MGAs need to add value to to survive. This comes in a number of ways:
- By providing access to risk placement that the traditional insurers find difficult or which is outside of their appetite.
- Offering the opportunity to combine markets to achieve a better result for the policyholder.
- Underwriting technical expertise that general insurers find hard to match.
- Providing broker support and education.
- Having differing lines of distribution that fit a number of market business models.
There continues to be broker concern around the potential reduction or removal of capacity from an MGA. What is your view on this?
Smart, and lucky, MGAs make money for their capacity providers through risk selection - in a hard market, this becomes even more important.
We have worked with the same capacity providers for the last 10 years.
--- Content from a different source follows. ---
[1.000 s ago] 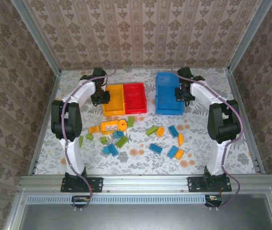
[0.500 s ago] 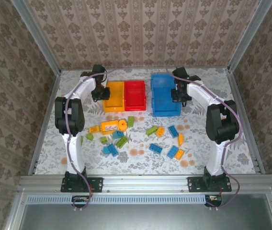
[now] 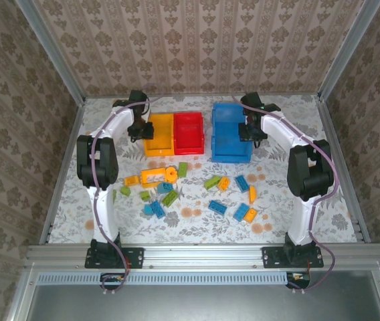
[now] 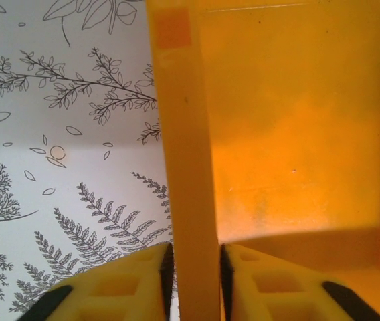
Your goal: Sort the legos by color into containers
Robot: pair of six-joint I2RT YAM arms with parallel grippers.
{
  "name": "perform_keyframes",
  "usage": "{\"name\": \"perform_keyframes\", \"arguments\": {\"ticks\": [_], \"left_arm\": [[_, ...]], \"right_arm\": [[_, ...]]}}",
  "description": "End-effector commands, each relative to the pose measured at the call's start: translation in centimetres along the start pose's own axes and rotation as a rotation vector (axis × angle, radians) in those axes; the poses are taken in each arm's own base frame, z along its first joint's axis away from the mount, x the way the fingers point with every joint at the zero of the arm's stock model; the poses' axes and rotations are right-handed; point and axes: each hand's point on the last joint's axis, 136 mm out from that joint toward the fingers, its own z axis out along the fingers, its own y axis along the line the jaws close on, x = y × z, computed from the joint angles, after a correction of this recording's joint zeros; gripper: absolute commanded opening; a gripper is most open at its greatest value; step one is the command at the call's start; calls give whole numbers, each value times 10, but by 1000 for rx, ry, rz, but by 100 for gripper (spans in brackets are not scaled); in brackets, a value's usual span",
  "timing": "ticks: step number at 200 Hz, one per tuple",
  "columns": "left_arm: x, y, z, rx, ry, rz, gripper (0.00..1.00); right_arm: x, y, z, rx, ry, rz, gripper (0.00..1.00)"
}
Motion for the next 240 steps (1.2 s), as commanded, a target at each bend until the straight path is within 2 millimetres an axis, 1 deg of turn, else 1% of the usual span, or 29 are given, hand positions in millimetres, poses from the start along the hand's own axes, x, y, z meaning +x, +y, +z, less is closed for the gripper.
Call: {"name": "perform_keyframes", "arguments": {"ticks": [1, 27, 56, 79, 103, 131, 150, 161, 188, 202, 220, 224, 228, 231, 235, 239, 240], "left_arm": [[-6, 1, -24, -7, -40, -11, 34], [-8, 0, -39, -1, -76, -27, 46], [-9, -2, -55, 12, -113, -41, 53], [-10, -3, -71, 20, -151, -63, 56], [-9, -5, -92, 41, -201, -100, 57], [-1, -11, -119, 73, -249, -135, 56], [11, -17, -135, 103, -277, -157, 55], [21, -19, -142, 115, -285, -176, 54], [54, -34, -150, 169, -284, -203, 52], [73, -45, -152, 190, -272, -187, 52], [100, -63, -153, 238, -257, -159, 52], [106, -67, -153, 251, -256, -152, 51], [111, -73, -154, 264, -258, -139, 51], [116, -76, -153, 272, -256, -129, 51], [122, -81, -153, 285, -257, -116, 51], [126, -81, -152, 292, -260, -114, 51], [128, -86, -152, 301, -258, -101, 51]], "right_arm": [[-8, 3, -21, -15, -28, 4, 40], [-12, 2, -33, -22, -52, 16, 43], [-17, 1, -52, -34, -89, 34, 44], [-19, 0, -70, -44, -123, 52, 45], [-19, 0, -91, -68, -159, 72, 45], [-9, 8, -112, -93, -185, 66, 45], [7, 21, -122, -120, -187, 43, 45], [17, 29, -126, -133, -185, 29, 45], [48, 50, -131, -179, -167, -3, 44], [69, 59, -130, -191, -146, -15, 44], [101, 64, -126, -202, -103, 11, 43], [108, 64, -124, -208, -92, 29, 43], [116, 64, -117, -209, -68, 50, 43], [121, 63, -122, -225, -77, 73, 43], [128, 61, -120, -233, -67, 100, 43], [134, 59, -119, -238, -63, 127, 43], [135, 59, -119, -240, -62, 131, 43]]}}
Whilst this doesn’t always mean we wring the highest level of brokerage out of them, it does mean that we have a stable base from which to operate.
In the dash for premium, many businesses forget that the more meaningful metric is profit. Though we cannot deliver that every year, if the propensity over time is that an MGA delivers a good return for its capacity provider, then it will survive.
Short-term goals seldom track well with a long-term business plan and it is the refusal to do what is expedient, rather than what is meaningful, that sets winning MGAs apart from those that appear more transient in nature or which are forced to look for partners to maintain their proposition.
Based on the insights of last year’s MGA Survey, and other research conducted, what has been the direct or indirect result on your business’ service or product developments?
Our product set remains unaltered in the wholesale market, however our reinsurance proposition has expanded as a result of further considerations around distribution. Our service levels have been maintained and are market-leading in our arena.